Since we're conducting this analysis by cancer type, we first need to pull out all the possible values for cancer type (aka cancer_abbreviation
) in this dataset. Then, we want to retrieve the range of all ages at first diagnosis for our analysis. Below, we use "nested facets" to do this in a single SolveBio query:
In [6]:
# Retrieve the TCGA Patient Information dataset
tcga = solvebio.Dataset.get_by_full_path('solvebio:public:/TCGA/1.2.0-2015-02-11/PatientInformation')
# Filter out values where the age is not available
include_ages = ~ solvebio.Filter(age_at_initial_pathologic_diagnosis='[Not Available]')
# Retrieve each cancer type (via terms facets)
# and the list of ages for each type (through a nested terms facet).
facets = {
'cancer_abbreviation': {
'limit': 1000, # Use a large number to get all available cancer types
'facets': {
# Add a nested facet to get the ages for each cancer type
'age_at_initial_pathologic_diagnosis': {
'limit': 1000
}
}
}
}
results = tcga.query(filters=include_ages).facets(**facets)
# Convert the results into a format usable by Plot.ly
# (a list of ages for each cancer type).
cancer_and_age = []
for cancer_type, count, sub_facets in results['cancer_abbreviation']:
# The ages are represented by tuples (age, count).

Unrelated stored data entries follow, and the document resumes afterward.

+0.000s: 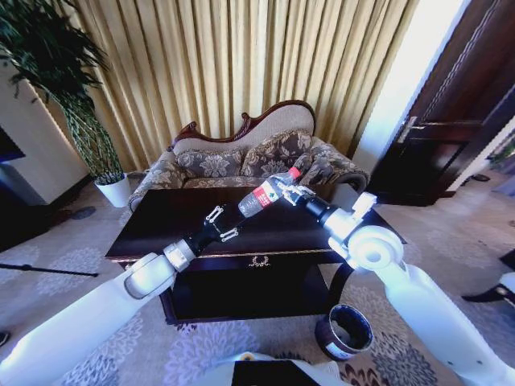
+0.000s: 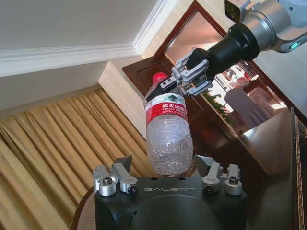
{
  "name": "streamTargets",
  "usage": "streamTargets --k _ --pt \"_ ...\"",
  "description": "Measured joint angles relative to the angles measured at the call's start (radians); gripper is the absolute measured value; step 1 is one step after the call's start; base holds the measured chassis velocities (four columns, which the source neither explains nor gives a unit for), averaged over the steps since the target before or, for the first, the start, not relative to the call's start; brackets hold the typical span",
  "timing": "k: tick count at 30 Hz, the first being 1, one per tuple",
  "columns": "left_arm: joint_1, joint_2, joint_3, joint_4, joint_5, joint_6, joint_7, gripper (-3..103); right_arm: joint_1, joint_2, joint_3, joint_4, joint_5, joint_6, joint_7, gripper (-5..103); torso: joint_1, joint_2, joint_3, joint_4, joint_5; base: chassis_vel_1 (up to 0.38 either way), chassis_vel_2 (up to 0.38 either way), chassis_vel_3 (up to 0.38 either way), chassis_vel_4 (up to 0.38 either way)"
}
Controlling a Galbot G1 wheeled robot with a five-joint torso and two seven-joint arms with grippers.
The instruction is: Move to the front of the table and place the trash on the table into the trash bin.
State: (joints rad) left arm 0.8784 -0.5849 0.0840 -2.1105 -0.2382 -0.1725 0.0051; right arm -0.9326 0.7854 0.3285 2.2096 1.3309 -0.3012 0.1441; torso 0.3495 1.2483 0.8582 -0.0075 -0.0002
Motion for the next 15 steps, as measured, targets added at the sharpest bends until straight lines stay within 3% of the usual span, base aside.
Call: streamTargets --k 9,13,14,15 --pt "0.078 0.01 -0.098 -0.067 -0.107 0.075 -0.022 98 -0.038 -0.016 0.069 -0.024 -0.073 0.001 0.039 33 0.0 0.0 0.0 -0.0001 0.0001 0.0 0.0 0.0 0.0" --pt "0.158 0.01 -0.184 -0.097 -0.19 0.115 -0.091 100 -0.113 -0.033 0.124 -0.023 -0.187 0.001 0.084 33 0.0 0.0 0.0 0.0004 0.0 0.0 0.0 0.0 0.0" --pt "0.174 0.004 -0.217 -0.102 -0.236 0.143 -0.172 100 -0.168 -0.037 0.15 -0.021 -0.264 0.004 0.106 33 0.0 0.0 0.0 -0.0001 0.0001 0.0 0.0 0.0 0.0" --pt "0.174 0.004 -0.217 -0.102 -0.236 0.143 -0.172 100 -0.168 -0.037 0.15 -0.021 -0.264 0.004 0.106 33 0.0 0.0 0.0 -0.0001 0.0001 0.0 0.0 0.0 0.0"
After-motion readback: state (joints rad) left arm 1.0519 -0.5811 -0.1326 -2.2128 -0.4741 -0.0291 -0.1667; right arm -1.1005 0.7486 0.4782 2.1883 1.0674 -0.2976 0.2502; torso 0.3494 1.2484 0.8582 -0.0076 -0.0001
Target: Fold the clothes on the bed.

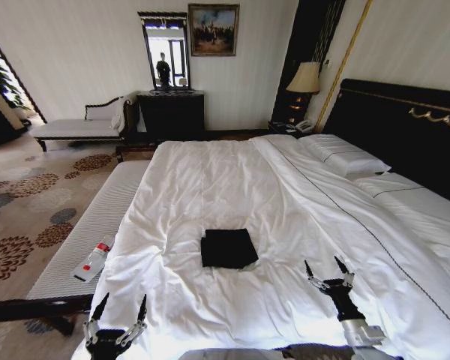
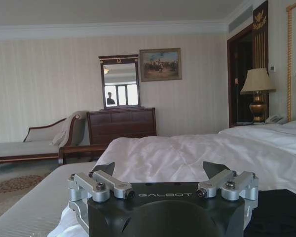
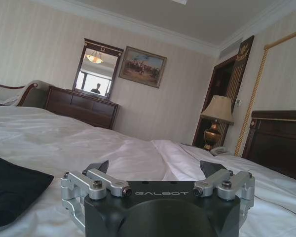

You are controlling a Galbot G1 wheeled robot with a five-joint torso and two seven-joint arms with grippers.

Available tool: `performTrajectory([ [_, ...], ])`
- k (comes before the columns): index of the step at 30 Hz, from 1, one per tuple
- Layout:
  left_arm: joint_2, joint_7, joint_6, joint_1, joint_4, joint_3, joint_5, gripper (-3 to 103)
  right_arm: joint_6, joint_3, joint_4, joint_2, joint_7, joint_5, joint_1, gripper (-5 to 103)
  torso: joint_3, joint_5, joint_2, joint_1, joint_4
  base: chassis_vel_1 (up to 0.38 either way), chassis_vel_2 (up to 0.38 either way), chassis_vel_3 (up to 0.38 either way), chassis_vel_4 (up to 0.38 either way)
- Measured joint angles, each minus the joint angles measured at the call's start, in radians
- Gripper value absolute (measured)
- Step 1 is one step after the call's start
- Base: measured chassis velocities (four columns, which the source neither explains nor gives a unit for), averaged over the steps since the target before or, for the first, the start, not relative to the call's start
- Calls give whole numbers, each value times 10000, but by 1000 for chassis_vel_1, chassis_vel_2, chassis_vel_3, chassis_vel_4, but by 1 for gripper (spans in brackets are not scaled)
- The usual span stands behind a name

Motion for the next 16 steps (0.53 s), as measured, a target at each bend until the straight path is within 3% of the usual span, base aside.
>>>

To get a nice
# box plot below, expand out the ages for each occurrence.
ages = []
for age, count in sub_facets['age_at_initial_pathologic_diagnosis']:
ages += [int(age)] * count
cancer_and_age.append({'cancer_type': cancer_type, 'ages': ages})
Now that we have the age of diagnosis for every patient in TCGA, by cancer type, let's sort the data by median age for each cancer with numpy and visualize the data with Plot.ly.
In [7]:
cancer_and_age = sorted(cancer_and_age, key = lambda x: np.median(x['ages']))
data = Data([
Box(y=cancer['ages'], name=cancer['cancer_type'])
for cancer in cancer_and_age
])
layout = Layout(
title='Age of Diagnosis for TCGA Patients by Cancer Type',
xaxis=XAxis(title='Cancer Type'),
yaxis=YAxis(title='Age of Diagnosis')
)
fig = Figure(data=data, layout=layout)
iplot(fig)
The results are as we expect, based on the unique epidemiology of each cancer. For example, we know that testicular germ cell tumors are most common between the ages of 15-35 in men. This is a pretty simple analysis, but there's a lot of data in SolveBio's TCGA datasets that are ripe for analysis.